Tercatat dari total 29 Rukun Tetangga, hanya 3 RT saja yang tidak mengikuti lomba ini. Saya tidak tahu pasti alasan kenapa ke-tiga-nya tidak mengikuti lomba ini, yang pasti konsekuensi tetap diberikan oleh panitia bekerjasama dengan perangkat desa. Mereka mewajibkkan bagi RT yang tidak mengikuti lomba takbir keliling untuk melakukan kerja bakti bagi Desa Gemaharjo.

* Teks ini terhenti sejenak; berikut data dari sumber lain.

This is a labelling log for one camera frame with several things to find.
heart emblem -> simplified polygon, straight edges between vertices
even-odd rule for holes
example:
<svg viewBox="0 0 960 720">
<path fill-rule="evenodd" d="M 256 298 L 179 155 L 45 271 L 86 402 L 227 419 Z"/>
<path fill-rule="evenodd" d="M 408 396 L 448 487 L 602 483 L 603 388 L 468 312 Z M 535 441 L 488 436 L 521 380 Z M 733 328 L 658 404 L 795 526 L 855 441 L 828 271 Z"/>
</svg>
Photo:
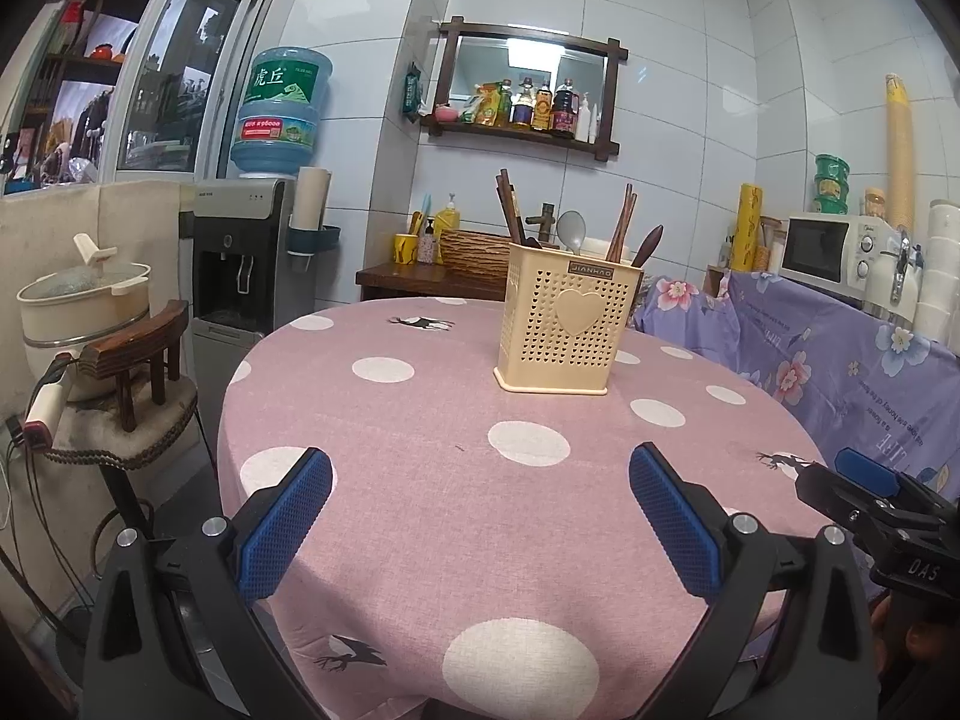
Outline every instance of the heart emblem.
<svg viewBox="0 0 960 720">
<path fill-rule="evenodd" d="M 603 316 L 606 304 L 606 300 L 597 293 L 582 295 L 577 290 L 563 290 L 554 300 L 553 310 L 557 313 L 560 327 L 577 337 Z"/>
</svg>

blue gripper pad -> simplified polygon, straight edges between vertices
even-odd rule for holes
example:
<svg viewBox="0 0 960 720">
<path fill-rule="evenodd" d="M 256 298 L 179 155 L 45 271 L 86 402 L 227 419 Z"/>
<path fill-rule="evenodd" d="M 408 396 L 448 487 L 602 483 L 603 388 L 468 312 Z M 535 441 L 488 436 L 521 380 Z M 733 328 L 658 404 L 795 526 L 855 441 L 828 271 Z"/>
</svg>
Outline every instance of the blue gripper pad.
<svg viewBox="0 0 960 720">
<path fill-rule="evenodd" d="M 901 491 L 893 471 L 850 447 L 837 452 L 833 465 L 838 474 L 870 490 L 877 498 L 891 498 Z"/>
<path fill-rule="evenodd" d="M 277 485 L 280 496 L 240 547 L 237 589 L 248 604 L 277 590 L 333 488 L 328 456 L 318 449 L 307 451 L 312 451 L 310 458 L 296 476 L 288 479 L 288 473 Z"/>
<path fill-rule="evenodd" d="M 634 450 L 630 457 L 630 489 L 683 587 L 690 595 L 710 603 L 721 589 L 720 550 L 677 482 L 680 480 L 671 479 L 645 446 Z"/>
</svg>

microwave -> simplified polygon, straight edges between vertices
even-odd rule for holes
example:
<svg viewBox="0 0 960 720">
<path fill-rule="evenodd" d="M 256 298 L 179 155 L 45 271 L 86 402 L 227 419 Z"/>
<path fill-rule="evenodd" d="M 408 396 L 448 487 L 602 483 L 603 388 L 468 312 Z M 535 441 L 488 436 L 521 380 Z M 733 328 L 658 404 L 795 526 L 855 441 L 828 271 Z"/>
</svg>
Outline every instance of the microwave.
<svg viewBox="0 0 960 720">
<path fill-rule="evenodd" d="M 862 300 L 875 259 L 897 245 L 899 233 L 879 217 L 792 215 L 779 274 L 822 292 Z"/>
</svg>

pink flower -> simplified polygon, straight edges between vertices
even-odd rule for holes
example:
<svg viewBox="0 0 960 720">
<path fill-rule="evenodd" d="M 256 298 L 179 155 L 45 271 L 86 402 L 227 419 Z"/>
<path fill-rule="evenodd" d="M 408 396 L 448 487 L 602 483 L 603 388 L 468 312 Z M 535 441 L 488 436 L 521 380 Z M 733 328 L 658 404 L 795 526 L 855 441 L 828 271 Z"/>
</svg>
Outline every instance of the pink flower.
<svg viewBox="0 0 960 720">
<path fill-rule="evenodd" d="M 774 400 L 791 406 L 800 403 L 803 397 L 803 387 L 810 378 L 810 366 L 805 365 L 806 352 L 797 352 L 791 362 L 784 360 L 776 369 L 776 389 Z"/>
<path fill-rule="evenodd" d="M 659 292 L 656 306 L 661 311 L 669 311 L 677 306 L 680 306 L 684 311 L 689 311 L 690 299 L 693 298 L 693 295 L 700 294 L 700 290 L 692 284 L 688 284 L 688 282 L 667 281 L 665 278 L 656 282 L 656 291 Z"/>
</svg>

pink tablecloth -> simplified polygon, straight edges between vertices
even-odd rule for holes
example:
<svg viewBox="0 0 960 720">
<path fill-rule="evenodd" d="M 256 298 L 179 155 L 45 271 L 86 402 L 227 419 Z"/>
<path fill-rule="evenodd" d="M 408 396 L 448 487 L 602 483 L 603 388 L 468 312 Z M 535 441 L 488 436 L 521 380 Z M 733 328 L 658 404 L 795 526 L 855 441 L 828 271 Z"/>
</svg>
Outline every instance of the pink tablecloth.
<svg viewBox="0 0 960 720">
<path fill-rule="evenodd" d="M 761 389 L 627 331 L 608 395 L 509 394 L 502 313 L 405 298 L 302 317 L 227 390 L 228 514 L 306 446 L 333 462 L 270 607 L 334 718 L 391 720 L 427 696 L 507 720 L 632 714 L 704 613 L 630 491 L 645 440 L 771 530 L 824 524 L 793 485 L 820 455 Z"/>
</svg>

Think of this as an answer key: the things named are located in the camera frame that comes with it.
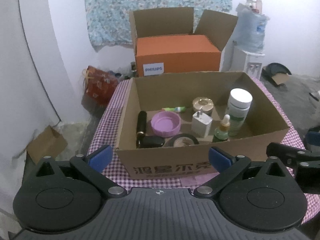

Salah satu panitia mengatakan, hukumannya adalah membersihkan parit mulai dari titik ini sampai titik itu.
Saya masih beranggapan bahwa, kemajuan sebuah desa tidak ditentukan oleh seberapa banyak sumber daya alam yang ada di desa tersebut, tetapi kemajuan bisa dicapai asalkan sumber daya manusianya bersatu dalam memajukan desanya. Salah satu contoh adalah keaktifan karang taruna atau organisasi kepemudaan. Jika mereka mau bergotong royong tentu kemajuan mudah diraih. Yah, itu menurut saya.